Exercise – Your task is to find every line in the records that holds the string "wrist" and copy it.

(Data items)
◆ ◆ ◆ ◆ ◆ ◆ ◆

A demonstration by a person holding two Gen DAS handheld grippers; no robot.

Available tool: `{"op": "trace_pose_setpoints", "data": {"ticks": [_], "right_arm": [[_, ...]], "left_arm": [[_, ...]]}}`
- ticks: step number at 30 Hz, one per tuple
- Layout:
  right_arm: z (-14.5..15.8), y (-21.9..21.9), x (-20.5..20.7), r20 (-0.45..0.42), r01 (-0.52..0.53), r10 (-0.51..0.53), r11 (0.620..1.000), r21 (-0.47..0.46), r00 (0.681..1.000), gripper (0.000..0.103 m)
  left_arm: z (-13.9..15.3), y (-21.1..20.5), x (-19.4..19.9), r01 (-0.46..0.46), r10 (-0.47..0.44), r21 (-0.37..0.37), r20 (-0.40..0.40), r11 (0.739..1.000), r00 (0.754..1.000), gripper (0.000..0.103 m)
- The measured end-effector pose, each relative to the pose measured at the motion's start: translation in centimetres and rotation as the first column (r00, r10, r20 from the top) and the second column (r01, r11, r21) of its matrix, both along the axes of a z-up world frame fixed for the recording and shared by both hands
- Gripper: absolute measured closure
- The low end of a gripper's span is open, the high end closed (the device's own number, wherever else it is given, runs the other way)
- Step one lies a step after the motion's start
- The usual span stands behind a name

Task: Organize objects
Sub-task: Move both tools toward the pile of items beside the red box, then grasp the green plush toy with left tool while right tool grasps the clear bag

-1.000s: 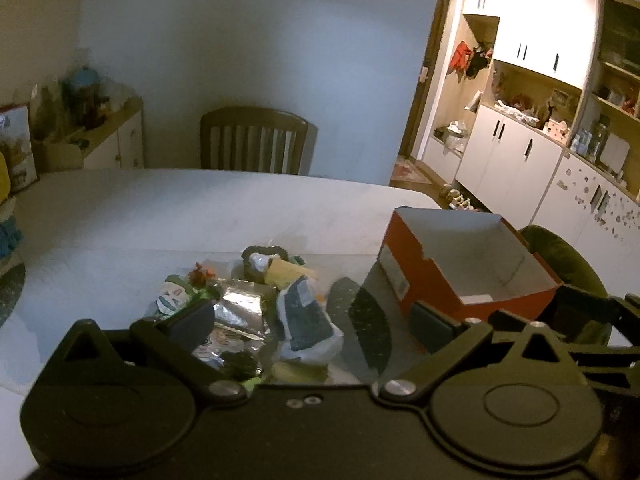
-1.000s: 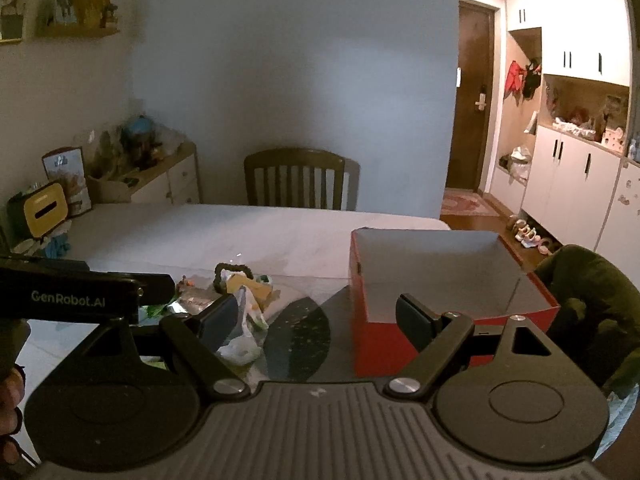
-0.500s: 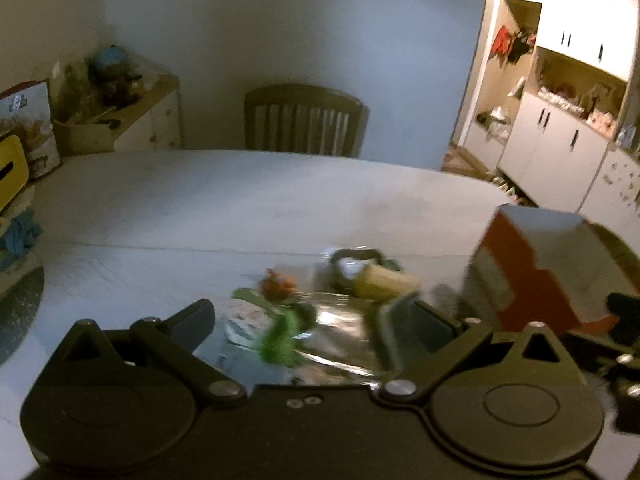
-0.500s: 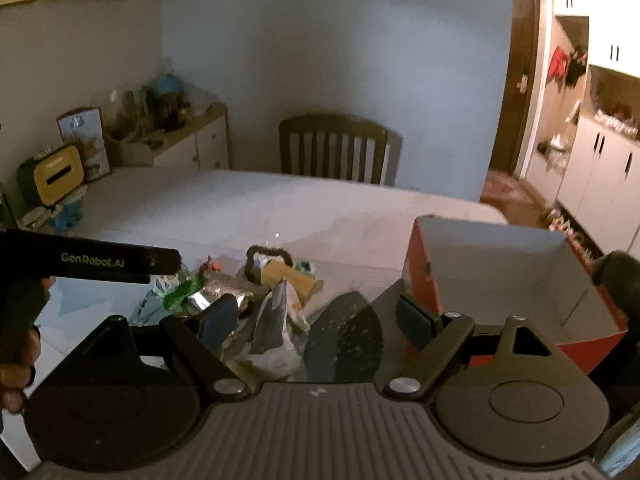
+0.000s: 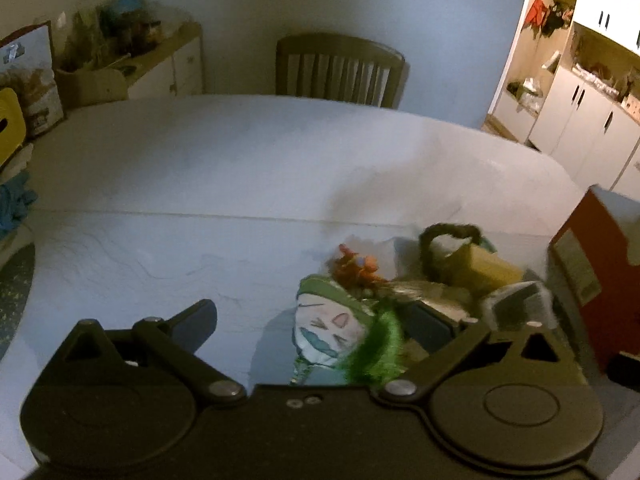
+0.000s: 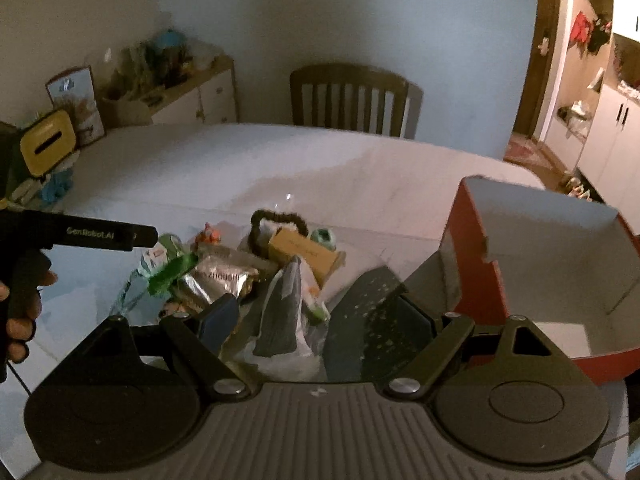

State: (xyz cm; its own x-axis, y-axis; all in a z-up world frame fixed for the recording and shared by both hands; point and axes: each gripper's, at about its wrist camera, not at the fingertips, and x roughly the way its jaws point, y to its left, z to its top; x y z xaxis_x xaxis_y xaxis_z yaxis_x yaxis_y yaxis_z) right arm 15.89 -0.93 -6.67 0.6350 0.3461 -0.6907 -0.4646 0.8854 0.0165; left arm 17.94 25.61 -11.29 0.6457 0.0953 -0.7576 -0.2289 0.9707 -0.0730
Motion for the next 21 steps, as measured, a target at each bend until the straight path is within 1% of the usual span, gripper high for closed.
{"op": "trace_pose_setpoints", "data": {"ticks": [4,9,11,13,19,21], "right_arm": [[-1.5,0.7,1.3,-0.030,0.013,-0.013,1.000,-0.019,0.999,0.017],[-3.0,1.7,2.7,-0.057,0.024,-0.026,0.999,-0.043,0.998,0.017],[-3.5,2.2,3.1,-0.064,0.021,-0.024,0.999,-0.047,0.998,0.017],[-4.1,2.6,3.6,-0.078,0.023,-0.027,0.998,-0.053,0.997,0.021],[-5.4,3.6,4.3,-0.118,0.026,-0.035,0.997,-0.071,0.992,0.030],[-5.6,3.8,4.4,-0.134,0.017,-0.026,0.997,-0.071,0.991,0.038]], "left_arm": [[-1.4,0.7,0.8,-0.010,0.010,-0.006,-0.031,1.000,0.999,0.004],[-2.7,1.5,1.3,-0.015,0.014,-0.013,-0.043,1.000,0.999,0.005],[-3.1,1.7,1.5,-0.013,0.011,-0.042,-0.046,0.999,0.999,0.006],[-3.3,2.0,1.5,-0.013,0.010,-0.067,-0.039,0.998,0.999,0.006],[-4.0,2.5,1.7,0.012,-0.018,-0.172,-0.037,0.985,0.999,0.020],[-4.2,2.8,1.7,0.015,-0.021,-0.207,-0.030,0.978,0.999,0.026]]}}
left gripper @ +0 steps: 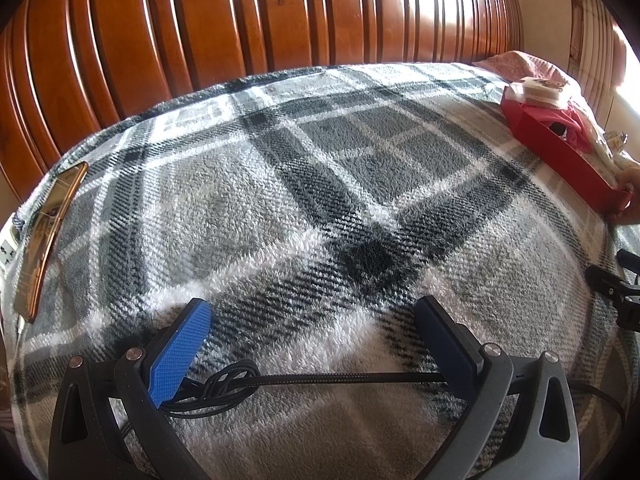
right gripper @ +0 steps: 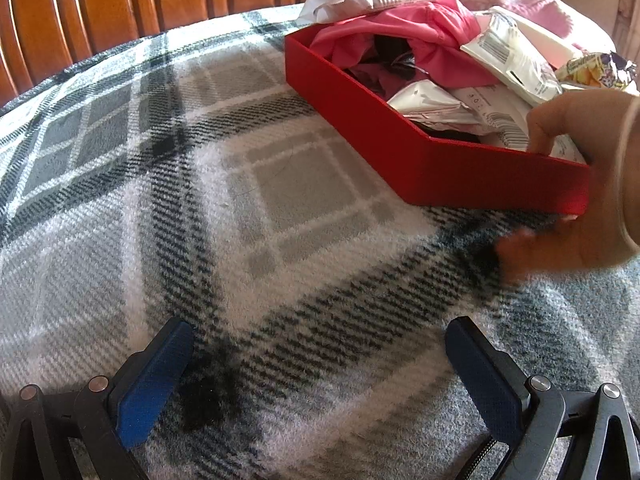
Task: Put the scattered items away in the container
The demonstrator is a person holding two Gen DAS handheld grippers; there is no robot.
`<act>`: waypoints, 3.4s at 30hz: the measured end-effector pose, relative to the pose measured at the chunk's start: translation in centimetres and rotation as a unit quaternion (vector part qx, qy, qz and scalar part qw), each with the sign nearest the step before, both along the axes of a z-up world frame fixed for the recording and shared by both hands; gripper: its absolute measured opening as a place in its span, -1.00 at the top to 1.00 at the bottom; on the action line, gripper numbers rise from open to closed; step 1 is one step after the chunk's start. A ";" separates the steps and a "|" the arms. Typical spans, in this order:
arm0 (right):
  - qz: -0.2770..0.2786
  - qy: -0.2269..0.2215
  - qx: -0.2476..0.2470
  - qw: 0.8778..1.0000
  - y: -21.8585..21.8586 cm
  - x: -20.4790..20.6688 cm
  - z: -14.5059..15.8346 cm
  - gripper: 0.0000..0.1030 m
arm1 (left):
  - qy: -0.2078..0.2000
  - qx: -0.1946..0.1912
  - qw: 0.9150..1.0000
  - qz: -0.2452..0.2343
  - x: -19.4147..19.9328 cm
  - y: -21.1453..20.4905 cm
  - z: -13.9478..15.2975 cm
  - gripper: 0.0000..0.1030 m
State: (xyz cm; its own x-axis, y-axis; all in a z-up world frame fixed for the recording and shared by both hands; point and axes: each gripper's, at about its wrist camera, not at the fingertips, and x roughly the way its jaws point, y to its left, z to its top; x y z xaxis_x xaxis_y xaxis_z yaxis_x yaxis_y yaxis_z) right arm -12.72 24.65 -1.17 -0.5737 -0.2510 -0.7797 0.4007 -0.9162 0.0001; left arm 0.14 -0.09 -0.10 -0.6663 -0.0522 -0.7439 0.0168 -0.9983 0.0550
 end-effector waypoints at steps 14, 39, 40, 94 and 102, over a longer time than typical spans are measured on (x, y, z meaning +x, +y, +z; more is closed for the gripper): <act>0.003 0.001 0.001 1.000 0.0 -0.2 -0.2 -1.00 | 0.000 0.000 1.000 0.000 -0.1 0.1 0.0 -1.00; 0.003 0.001 0.000 1.000 0.1 -0.2 -0.2 -1.00 | 0.002 -0.002 1.000 0.007 0.1 0.2 -0.2 -1.00; 0.003 0.001 0.000 1.000 0.1 -0.2 -0.2 -1.00 | 0.002 -0.003 1.000 0.007 0.1 0.1 -0.2 -1.00; 0.003 -0.001 0.001 1.000 0.0 -0.3 -0.1 -1.00 | 0.000 -0.003 0.999 0.050 -0.2 0.3 -0.4 -1.00; 0.005 -0.003 0.002 1.000 0.0 -0.3 -0.1 -1.00 | 0.000 -0.004 0.998 0.060 -0.2 0.3 -0.4 -1.00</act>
State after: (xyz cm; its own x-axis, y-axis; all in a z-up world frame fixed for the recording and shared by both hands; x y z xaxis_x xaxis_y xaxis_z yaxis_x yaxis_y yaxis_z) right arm -13.02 24.62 -1.28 -0.5667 -0.2538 -0.7839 0.4094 -0.9123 -0.0006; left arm -0.09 0.17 -0.51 -0.6551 -0.1377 -0.7429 0.1369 -0.9886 0.0625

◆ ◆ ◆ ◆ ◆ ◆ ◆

Solution for this problem –
State: (xyz cm; its own x-axis, y-axis; all in a z-up world frame fixed for the recording and shared by both hands; point and axes: each gripper's, at about its wrist camera, not at the fingertips, and x roughly the way its jaws point, y to its left, z to its top; x y z xaxis_x xaxis_y xaxis_z yaxis_x yaxis_y yaxis_z) right arm 15.89 -0.93 -6.67 0.6350 0.3461 -0.6907 -0.4646 0.8854 0.0165; left arm 17.94 25.61 -11.29 0.6457 0.0953 -0.7576 -0.2289 0.9707 -0.0730
State: (xyz cm; its own x-axis, y-axis; all in a z-up world frame fixed for the recording and shared by both hands; point and axes: each gripper's, at about its wrist camera, not at the fingertips, and x roughly the way its jaws point, y to its left, z to its top; x y z xaxis_x xaxis_y xaxis_z yaxis_x yaxis_y yaxis_z) right arm -12.72 24.65 -1.17 -0.5737 -0.2510 -0.7797 0.4007 -0.9162 0.0001; left arm 0.14 -0.09 -0.10 -0.6663 -0.0522 -0.7439 0.0168 -0.9983 0.0550

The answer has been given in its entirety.